Depuis son lancement en 2008, l’Atelier Sa nou vize est parvenu à apporter un soutien aux familles les plus démunies de Résidence Bethléem de Rose-Belle à travers plusieurs projets. Mais Alain Auriant, qui est à la tête de l’association, confie qu’elle est dans une impasse depuis le début de l’année. Sa nou vize ne bénéficie plus du coup de pouce de partenaires privés. Les activités sont donc en suspens…

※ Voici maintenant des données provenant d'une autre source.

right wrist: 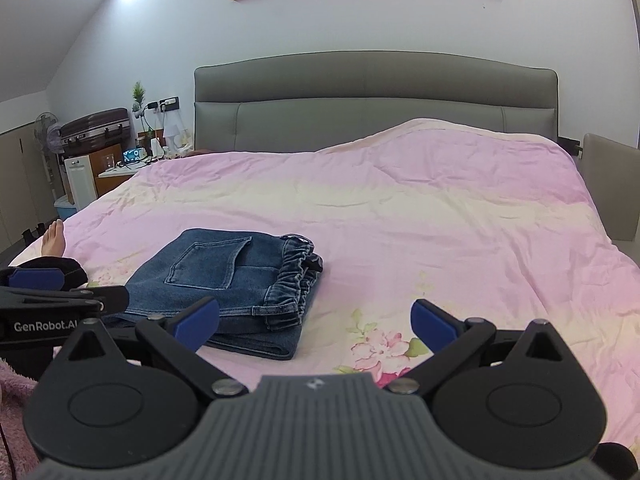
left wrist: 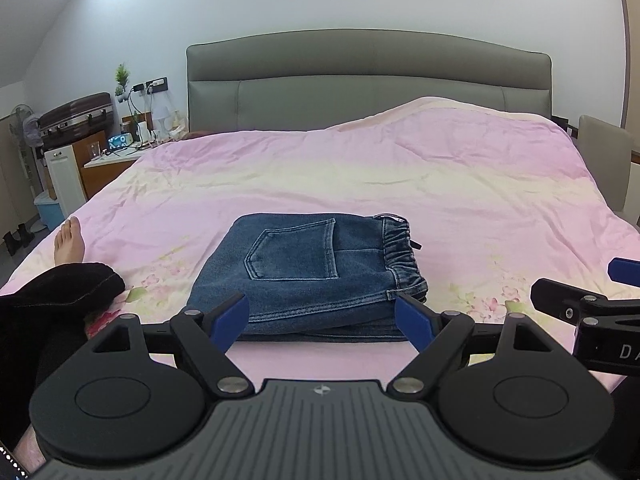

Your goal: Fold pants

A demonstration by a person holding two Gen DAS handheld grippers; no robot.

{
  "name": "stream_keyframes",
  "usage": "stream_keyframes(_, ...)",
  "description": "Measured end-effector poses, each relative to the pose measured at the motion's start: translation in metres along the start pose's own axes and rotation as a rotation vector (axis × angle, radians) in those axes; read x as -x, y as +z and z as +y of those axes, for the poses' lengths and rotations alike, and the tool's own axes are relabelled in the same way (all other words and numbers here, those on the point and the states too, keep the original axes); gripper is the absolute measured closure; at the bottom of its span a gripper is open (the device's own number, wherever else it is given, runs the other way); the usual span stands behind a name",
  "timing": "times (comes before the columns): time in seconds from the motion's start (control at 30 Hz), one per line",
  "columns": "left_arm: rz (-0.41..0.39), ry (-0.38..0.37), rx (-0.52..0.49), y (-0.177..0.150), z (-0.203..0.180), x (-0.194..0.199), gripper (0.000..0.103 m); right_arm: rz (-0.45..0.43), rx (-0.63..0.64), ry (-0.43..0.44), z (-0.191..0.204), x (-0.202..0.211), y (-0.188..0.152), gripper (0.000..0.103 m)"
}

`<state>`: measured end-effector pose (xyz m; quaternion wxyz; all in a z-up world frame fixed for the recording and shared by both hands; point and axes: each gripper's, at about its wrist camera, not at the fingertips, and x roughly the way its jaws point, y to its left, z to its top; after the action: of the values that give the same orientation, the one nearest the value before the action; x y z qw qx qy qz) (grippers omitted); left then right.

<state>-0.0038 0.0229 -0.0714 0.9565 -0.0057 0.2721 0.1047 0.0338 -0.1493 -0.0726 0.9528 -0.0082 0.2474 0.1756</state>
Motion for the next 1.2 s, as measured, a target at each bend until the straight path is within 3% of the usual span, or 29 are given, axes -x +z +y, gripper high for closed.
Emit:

Depuis le début de l’année, Sa nou vize a connu de nombreux changements. D’abord, le départ de certains formateurs, provoqué par l’incertitude d’être rémunérés. Les classes de remise à niveau destinées aux enfants et aux jeunes de la région n’ont pu démarrer, comme prévu il y a quelques jours.

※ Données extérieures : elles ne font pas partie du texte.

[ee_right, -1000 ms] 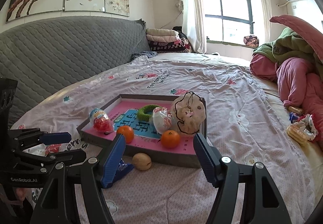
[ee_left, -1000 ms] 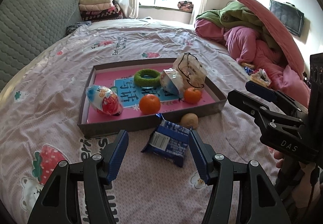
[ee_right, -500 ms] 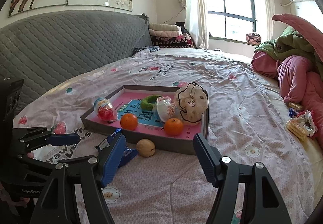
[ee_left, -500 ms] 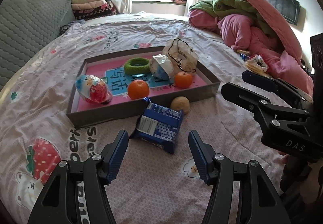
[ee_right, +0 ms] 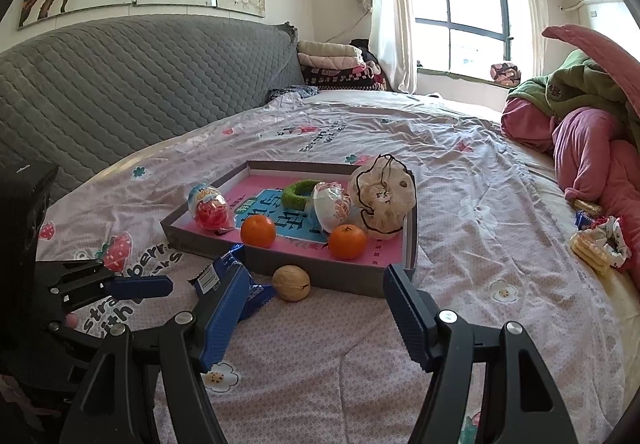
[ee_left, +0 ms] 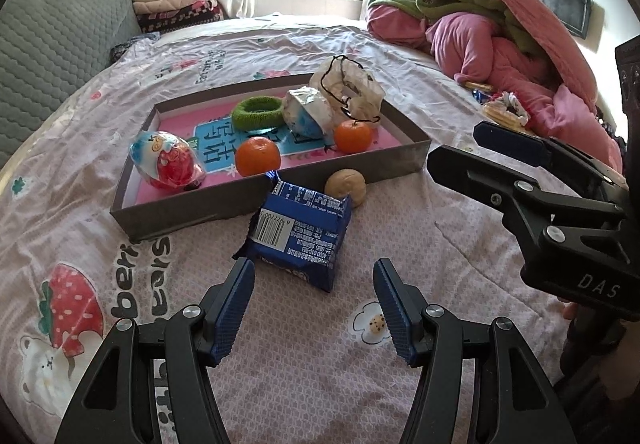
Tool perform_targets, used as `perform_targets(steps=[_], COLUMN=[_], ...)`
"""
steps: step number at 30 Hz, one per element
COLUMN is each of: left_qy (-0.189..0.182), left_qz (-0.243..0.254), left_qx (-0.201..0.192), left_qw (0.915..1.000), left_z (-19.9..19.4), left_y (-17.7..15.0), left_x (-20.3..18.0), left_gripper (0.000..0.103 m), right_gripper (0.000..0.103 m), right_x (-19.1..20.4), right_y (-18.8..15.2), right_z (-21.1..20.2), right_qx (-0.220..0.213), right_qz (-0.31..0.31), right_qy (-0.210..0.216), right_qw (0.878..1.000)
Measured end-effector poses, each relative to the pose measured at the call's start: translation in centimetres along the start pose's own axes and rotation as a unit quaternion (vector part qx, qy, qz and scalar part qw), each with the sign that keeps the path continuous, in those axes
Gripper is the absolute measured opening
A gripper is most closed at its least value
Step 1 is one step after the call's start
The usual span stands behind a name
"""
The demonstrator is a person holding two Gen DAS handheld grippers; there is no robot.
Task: Organize objects
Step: 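Move the left tool to the blue biscuit packet while the right tool approaches the walnut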
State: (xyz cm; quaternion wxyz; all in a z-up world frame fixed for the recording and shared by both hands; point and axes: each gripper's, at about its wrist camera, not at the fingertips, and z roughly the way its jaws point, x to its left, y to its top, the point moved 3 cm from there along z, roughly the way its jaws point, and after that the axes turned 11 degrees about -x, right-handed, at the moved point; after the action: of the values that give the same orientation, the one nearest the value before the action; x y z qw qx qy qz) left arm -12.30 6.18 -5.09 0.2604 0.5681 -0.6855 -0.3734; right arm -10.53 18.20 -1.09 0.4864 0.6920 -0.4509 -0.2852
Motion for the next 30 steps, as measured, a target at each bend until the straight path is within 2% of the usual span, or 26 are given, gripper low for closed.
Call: perform_targets(steps=[13,21,26,30], left_qy=[0.001,0.006,0.006,0.011], left_qz=[-0.003,-0.016,-0.019,-0.016], left_qx=[0.006,0.005,0.003,0.001], left_qw=[1.0,0.9999,0.9998,0.9998], left_z=[2.5,3.6,4.0,4.3], left_y=[0.0,0.4,0.5,0.5], left_x=[0.5,1.4,1.8,1.8], left_gripper=[0.063,0.064,0.069,0.074], right_gripper=[0.069,0.069,0.069,0.069], right_x=[0.5,-0.5,-1.2,-0.7], right_y=[-0.8,-1.3,-1.5,-1.6], right_z=[2.0,3.0,3.5,4.1], right_qx=[0.026,0.039,0.044,0.05], right_qz=[0.005,0.05,0.071,0.064], right_qy=[0.012,0.02,0.017,0.02], right_qw=[1.0,0.998,0.996,0.996])
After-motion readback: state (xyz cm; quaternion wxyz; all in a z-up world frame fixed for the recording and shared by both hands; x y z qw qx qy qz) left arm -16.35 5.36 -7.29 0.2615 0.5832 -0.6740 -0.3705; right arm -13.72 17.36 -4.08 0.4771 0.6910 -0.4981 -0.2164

Par ailleurs, l’agrandissement du centre, dont le but est d’accueillir plus d’enfants dans les meilleures conditions, a été interrompu. Alors que des personnes de la localité ont déjà bénéficié de cours de puériculture, le Day-care centre, qui devait être une solution pour les mamans qui ne savent où laisser leurs enfants quand elles se rendent au travail, ne peut toujours pas être lancé. “Sans l’aide de nos partenaires et des autorités, nous ne pouvons mener à bien nos projets. C’est ensemble que nous pourrons regarder l’avenir. Celui sur lequel dépendent des enfants, des jeunes et plusieurs familles”, souligne Alain Auriant, directeur de l’association.